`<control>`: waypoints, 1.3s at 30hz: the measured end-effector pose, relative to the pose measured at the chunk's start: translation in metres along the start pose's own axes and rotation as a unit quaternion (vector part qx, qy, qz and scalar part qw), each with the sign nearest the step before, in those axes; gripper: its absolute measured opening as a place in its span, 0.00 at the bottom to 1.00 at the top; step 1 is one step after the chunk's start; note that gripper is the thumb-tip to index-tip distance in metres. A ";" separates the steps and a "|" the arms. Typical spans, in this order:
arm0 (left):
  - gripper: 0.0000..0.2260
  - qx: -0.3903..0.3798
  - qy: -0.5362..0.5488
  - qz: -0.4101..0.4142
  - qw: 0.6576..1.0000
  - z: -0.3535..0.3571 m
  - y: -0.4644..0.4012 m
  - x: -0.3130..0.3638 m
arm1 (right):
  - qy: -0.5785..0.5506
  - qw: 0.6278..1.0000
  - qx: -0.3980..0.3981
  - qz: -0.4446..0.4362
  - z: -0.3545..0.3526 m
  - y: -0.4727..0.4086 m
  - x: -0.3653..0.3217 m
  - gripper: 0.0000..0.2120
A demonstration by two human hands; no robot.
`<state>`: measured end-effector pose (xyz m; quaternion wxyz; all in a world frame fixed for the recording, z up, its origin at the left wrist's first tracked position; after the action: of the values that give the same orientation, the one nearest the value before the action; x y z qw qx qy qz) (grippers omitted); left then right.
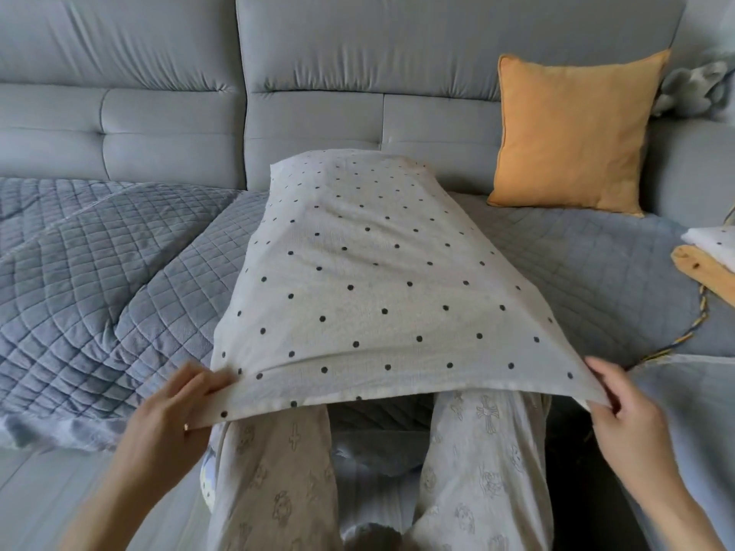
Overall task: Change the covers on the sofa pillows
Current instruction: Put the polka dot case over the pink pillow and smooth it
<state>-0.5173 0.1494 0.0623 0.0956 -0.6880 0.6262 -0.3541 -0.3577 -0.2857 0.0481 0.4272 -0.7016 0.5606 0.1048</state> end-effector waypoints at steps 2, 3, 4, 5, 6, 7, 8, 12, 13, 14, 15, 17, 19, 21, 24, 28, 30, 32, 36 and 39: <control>0.27 -0.056 0.012 -0.013 0.998 0.007 -0.003 -0.010 | -0.024 1.000 -0.018 0.009 -0.002 -0.003 0.000 0.19; 0.27 -0.096 0.026 -0.025 0.995 0.011 -0.004 -0.017 | -0.043 0.998 -0.035 0.016 -0.003 -0.004 0.000 0.19; 0.22 -0.149 0.062 -0.053 0.986 0.013 -0.004 -0.023 | -0.071 0.995 -0.059 0.027 -0.003 -0.005 -0.001 0.19; 0.18 -0.219 0.107 -0.083 0.966 0.017 -0.001 -0.026 | -0.124 0.988 -0.079 0.052 -0.001 -0.005 0.003 0.18; 0.22 -0.273 0.146 -0.106 0.945 0.019 0.001 -0.027 | -0.220 0.964 -0.116 0.088 0.002 -0.005 0.004 0.16; 0.26 -0.302 0.201 -0.132 0.922 0.021 0.004 -0.030 | -0.336 0.923 -0.159 0.100 0.005 -0.003 -0.002 0.15; 0.29 -0.293 0.263 -0.178 0.902 0.020 0.001 -0.034 | -0.384 0.910 -0.137 0.072 0.001 -0.006 -0.005 0.18; 0.11 -0.095 0.394 -0.329 0.853 0.013 -0.019 -0.042 | -0.512 0.825 -0.136 0.194 0.019 -0.017 0.009 0.24; 0.09 -0.088 0.374 -0.352 0.854 0.018 -0.021 -0.036 | -0.489 0.831 -0.120 0.237 0.026 -0.019 0.007 0.24; 0.08 -0.087 0.367 -0.374 0.847 0.024 -0.023 -0.032 | -0.467 0.839 -0.134 0.246 0.033 -0.022 -0.001 0.24; 0.08 -0.078 0.373 -0.396 0.836 0.028 -0.024 -0.030 | -0.459 0.840 -0.141 0.253 0.038 -0.026 -0.009 0.25; 0.10 -0.047 0.401 -0.436 0.804 0.026 -0.026 -0.025 | -0.464 0.842 -0.109 0.252 0.034 -0.036 -0.018 0.19; 0.08 -0.009 0.423 -0.448 0.787 0.014 -0.031 -0.022 | -0.450 0.859 -0.049 0.240 0.020 -0.044 -0.019 0.11; 0.07 0.039 0.408 -0.438 0.800 -0.003 -0.039 -0.021 | -0.434 0.877 -0.010 0.209 0.005 -0.047 -0.027 0.12; 0.06 0.099 0.322 -0.415 0.845 -0.024 -0.045 -0.024 | -0.421 0.887 0.047 0.181 -0.008 -0.046 -0.027 0.11; 0.11 -0.025 0.145 -0.422 0.894 -0.005 -0.036 -0.046 | -0.353 0.903 -0.047 0.240 0.010 -0.024 0.000 0.12; 0.12 -0.113 0.080 -0.421 0.896 0.008 -0.031 -0.057 | -0.295 0.904 -0.157 0.267 0.022 -0.012 0.011 0.17; 0.10 -0.109 0.034 -0.400 0.909 0.002 -0.044 -0.060 | -0.219 0.931 -0.159 0.243 0.015 -0.022 0.009 0.14; 0.07 -0.007 0.003 -0.263 0.965 -0.016 -0.120 -0.018 | -0.133 0.981 -0.088 0.114 -0.001 -0.080 -0.046 0.13; 0.16 -0.020 0.017 -0.192 0.981 0.007 -0.180 0.014 | -0.104 0.985 -0.139 -0.013 0.028 -0.130 -0.112 0.20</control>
<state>-0.3706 0.1696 0.1661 0.0014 -0.7911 0.4913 -0.3645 -0.2740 -0.1871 0.1636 0.3828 -0.7469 0.4837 0.2482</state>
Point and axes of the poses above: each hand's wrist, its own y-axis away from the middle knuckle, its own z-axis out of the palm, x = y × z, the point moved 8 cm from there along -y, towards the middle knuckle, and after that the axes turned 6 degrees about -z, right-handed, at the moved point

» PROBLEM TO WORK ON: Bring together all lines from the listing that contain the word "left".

» ANSWER TO THE PROBLEM:
arm0 (left):
`<state>`: measured end-effector pose (xyz m; quaternion wxyz; all in a world frame fixed for the recording, z up, its origin at the left wrist's first tracked position; after the action: of the values that give the same orientation, the one nearest the value before the action; x y z qw qx qy qz) (grippers omitted); left then right.

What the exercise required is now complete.